<<<<

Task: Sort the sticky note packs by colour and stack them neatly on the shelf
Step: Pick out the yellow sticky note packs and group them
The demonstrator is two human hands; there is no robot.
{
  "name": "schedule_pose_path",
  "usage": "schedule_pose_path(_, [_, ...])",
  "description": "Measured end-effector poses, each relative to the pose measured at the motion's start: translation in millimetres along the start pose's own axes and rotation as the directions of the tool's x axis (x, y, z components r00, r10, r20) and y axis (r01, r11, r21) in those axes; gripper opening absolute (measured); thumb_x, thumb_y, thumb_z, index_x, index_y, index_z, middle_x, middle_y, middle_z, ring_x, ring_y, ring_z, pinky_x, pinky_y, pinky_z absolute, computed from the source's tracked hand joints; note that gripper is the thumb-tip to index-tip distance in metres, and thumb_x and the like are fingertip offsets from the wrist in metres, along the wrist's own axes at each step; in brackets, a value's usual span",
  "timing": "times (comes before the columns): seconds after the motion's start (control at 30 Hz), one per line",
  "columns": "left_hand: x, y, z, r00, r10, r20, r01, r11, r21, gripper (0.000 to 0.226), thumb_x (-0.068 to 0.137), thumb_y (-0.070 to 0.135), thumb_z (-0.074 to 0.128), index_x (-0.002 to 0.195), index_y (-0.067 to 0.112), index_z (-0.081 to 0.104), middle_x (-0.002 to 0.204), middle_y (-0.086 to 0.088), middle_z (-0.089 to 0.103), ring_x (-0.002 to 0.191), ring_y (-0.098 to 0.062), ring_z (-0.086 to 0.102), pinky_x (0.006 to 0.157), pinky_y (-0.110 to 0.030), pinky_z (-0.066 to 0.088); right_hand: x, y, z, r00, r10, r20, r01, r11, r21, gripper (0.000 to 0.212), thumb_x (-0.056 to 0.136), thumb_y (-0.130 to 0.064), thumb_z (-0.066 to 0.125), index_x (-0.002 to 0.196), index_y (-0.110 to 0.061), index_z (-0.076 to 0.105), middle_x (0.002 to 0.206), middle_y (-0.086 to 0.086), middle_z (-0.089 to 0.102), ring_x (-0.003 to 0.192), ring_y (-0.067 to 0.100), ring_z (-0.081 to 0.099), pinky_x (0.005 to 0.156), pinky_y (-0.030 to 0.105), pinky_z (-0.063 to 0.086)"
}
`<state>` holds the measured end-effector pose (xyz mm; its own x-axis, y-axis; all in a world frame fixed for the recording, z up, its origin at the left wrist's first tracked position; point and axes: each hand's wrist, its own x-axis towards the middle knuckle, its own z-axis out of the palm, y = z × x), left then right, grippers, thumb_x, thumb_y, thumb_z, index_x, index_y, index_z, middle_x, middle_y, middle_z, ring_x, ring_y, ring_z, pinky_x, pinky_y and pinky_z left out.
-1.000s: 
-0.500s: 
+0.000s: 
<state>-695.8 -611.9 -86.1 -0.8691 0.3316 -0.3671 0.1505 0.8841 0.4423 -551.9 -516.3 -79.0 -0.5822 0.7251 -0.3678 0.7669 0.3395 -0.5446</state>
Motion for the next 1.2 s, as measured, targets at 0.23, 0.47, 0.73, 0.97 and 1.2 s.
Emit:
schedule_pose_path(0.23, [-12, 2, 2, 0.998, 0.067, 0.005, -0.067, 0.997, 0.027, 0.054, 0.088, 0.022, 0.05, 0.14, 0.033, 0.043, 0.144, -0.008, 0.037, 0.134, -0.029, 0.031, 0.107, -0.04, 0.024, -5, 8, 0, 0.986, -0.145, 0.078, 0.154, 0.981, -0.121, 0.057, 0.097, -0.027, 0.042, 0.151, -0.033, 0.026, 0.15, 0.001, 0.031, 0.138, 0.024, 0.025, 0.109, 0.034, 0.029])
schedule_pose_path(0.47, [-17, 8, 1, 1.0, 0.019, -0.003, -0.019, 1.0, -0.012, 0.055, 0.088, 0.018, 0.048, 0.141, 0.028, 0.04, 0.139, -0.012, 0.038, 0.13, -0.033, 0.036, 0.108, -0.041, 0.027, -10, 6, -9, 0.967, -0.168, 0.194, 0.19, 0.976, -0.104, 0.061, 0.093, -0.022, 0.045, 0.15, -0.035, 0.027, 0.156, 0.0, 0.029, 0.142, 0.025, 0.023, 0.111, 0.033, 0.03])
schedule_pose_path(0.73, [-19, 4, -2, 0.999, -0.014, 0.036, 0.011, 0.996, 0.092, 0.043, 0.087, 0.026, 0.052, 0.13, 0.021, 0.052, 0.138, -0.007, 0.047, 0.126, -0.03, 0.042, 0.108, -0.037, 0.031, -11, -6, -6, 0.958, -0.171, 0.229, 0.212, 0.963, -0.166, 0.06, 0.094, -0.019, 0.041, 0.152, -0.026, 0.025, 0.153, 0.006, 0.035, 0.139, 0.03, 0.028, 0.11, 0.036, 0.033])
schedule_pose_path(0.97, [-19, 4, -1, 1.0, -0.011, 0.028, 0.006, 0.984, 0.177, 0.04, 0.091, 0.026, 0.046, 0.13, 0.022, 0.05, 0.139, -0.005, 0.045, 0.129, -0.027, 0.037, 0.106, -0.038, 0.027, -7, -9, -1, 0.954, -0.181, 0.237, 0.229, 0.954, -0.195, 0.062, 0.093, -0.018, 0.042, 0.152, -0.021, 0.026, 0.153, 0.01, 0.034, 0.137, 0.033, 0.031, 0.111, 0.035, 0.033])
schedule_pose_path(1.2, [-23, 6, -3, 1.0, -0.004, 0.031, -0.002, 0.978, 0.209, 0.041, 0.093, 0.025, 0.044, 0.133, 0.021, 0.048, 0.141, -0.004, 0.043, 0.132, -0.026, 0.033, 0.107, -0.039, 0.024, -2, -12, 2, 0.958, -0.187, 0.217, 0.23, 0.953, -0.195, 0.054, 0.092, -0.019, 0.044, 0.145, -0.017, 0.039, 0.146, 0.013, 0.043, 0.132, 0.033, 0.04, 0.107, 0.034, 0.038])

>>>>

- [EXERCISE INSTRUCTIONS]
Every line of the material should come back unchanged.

- [RESULT OF THE TASK]
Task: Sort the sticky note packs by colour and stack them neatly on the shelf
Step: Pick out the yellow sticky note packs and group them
The demonstrator is two human hands; there is no robot.
{
  "name": "schedule_pose_path",
  "usage": "schedule_pose_path(_, [_, ...])",
  "description": "Measured end-effector poses, each relative to the pose measured at the motion's start: translation in millimetres along the start pose's own axes and rotation as the directions of the tool's x axis (x, y, z components r00, r10, r20) and y axis (r01, r11, r21) in those axes; gripper opening absolute (measured); thumb_x, thumb_y, thumb_z, index_x, index_y, index_z, middle_x, middle_y, middle_z, ring_x, ring_y, ring_z, pinky_x, pinky_y, pinky_z absolute, computed from the source's tracked hand joints; note that gripper is the thumb-tip to index-tip distance in metres, and thumb_x and the like are fingertip offsets from the wrist in metres, along the wrist's own axes at each step; in brackets, a value's usual span",
  "timing": "times (comes before the columns): seconds after the motion's start (control at 30 Hz), one per line",
  "columns": "left_hand: x, y, z, r00, r10, r20, r01, r11, r21, gripper (0.000 to 0.226), thumb_x (-0.068 to 0.137), thumb_y (-0.070 to 0.135), thumb_z (-0.074 to 0.128), index_x (-0.002 to 0.195), index_y (-0.067 to 0.112), index_z (-0.081 to 0.104), middle_x (-0.002 to 0.204), middle_y (-0.086 to 0.088), middle_z (-0.089 to 0.103), ring_x (-0.002 to 0.191), ring_y (-0.098 to 0.062), ring_z (-0.086 to 0.102), pinky_x (0.006 to 0.157), pinky_y (-0.110 to 0.030), pinky_z (-0.066 to 0.088); right_hand: x, y, z, r00, r10, r20, r01, r11, r21, gripper (0.000 to 0.212), thumb_x (-0.056 to 0.136), thumb_y (-0.130 to 0.064), thumb_z (-0.066 to 0.125), index_x (-0.002 to 0.196), index_y (-0.110 to 0.061), index_z (-0.076 to 0.105), middle_x (0.002 to 0.206), middle_y (-0.086 to 0.086), middle_z (-0.089 to 0.102), ring_x (-0.003 to 0.192), ring_y (-0.067 to 0.100), ring_z (-0.081 to 0.099), pinky_x (0.005 to 0.156), pinky_y (-0.030 to 0.105), pinky_z (-0.063 to 0.086)"
}
`<state>` holds the measured end-effector pose (xyz mm; its own x-axis, y-axis; all in a world frame fixed for the recording, z up, its origin at the left wrist's first tracked position; point and axes: each hand's wrist, its own x-axis towards the middle knuckle, its own z-axis out of the palm, y = z × x), left then right, grippers, thumb_x, thumb_y, thumb_z, index_x, index_y, index_z, middle_x, middle_y, middle_z, ring_x, ring_y, ring_z, pinky_x, pinky_y and pinky_z left out.
-1.000s: 
-0.500s: 
+0.000s: 
<state>-695.8 -611.9 -86.1 -0.8691 0.3316 -0.3671 0.1505 0.8841 0.4423 -551.9 -516.3 -79.0 -0.5822 0.7251 -0.3678 0.7669 0.3395 -0.5446</state>
Motion for the next 1.2 s, as measured, targets at 0.23, 0.47, 0.73, 0.97 and 1.2 s.
Emit:
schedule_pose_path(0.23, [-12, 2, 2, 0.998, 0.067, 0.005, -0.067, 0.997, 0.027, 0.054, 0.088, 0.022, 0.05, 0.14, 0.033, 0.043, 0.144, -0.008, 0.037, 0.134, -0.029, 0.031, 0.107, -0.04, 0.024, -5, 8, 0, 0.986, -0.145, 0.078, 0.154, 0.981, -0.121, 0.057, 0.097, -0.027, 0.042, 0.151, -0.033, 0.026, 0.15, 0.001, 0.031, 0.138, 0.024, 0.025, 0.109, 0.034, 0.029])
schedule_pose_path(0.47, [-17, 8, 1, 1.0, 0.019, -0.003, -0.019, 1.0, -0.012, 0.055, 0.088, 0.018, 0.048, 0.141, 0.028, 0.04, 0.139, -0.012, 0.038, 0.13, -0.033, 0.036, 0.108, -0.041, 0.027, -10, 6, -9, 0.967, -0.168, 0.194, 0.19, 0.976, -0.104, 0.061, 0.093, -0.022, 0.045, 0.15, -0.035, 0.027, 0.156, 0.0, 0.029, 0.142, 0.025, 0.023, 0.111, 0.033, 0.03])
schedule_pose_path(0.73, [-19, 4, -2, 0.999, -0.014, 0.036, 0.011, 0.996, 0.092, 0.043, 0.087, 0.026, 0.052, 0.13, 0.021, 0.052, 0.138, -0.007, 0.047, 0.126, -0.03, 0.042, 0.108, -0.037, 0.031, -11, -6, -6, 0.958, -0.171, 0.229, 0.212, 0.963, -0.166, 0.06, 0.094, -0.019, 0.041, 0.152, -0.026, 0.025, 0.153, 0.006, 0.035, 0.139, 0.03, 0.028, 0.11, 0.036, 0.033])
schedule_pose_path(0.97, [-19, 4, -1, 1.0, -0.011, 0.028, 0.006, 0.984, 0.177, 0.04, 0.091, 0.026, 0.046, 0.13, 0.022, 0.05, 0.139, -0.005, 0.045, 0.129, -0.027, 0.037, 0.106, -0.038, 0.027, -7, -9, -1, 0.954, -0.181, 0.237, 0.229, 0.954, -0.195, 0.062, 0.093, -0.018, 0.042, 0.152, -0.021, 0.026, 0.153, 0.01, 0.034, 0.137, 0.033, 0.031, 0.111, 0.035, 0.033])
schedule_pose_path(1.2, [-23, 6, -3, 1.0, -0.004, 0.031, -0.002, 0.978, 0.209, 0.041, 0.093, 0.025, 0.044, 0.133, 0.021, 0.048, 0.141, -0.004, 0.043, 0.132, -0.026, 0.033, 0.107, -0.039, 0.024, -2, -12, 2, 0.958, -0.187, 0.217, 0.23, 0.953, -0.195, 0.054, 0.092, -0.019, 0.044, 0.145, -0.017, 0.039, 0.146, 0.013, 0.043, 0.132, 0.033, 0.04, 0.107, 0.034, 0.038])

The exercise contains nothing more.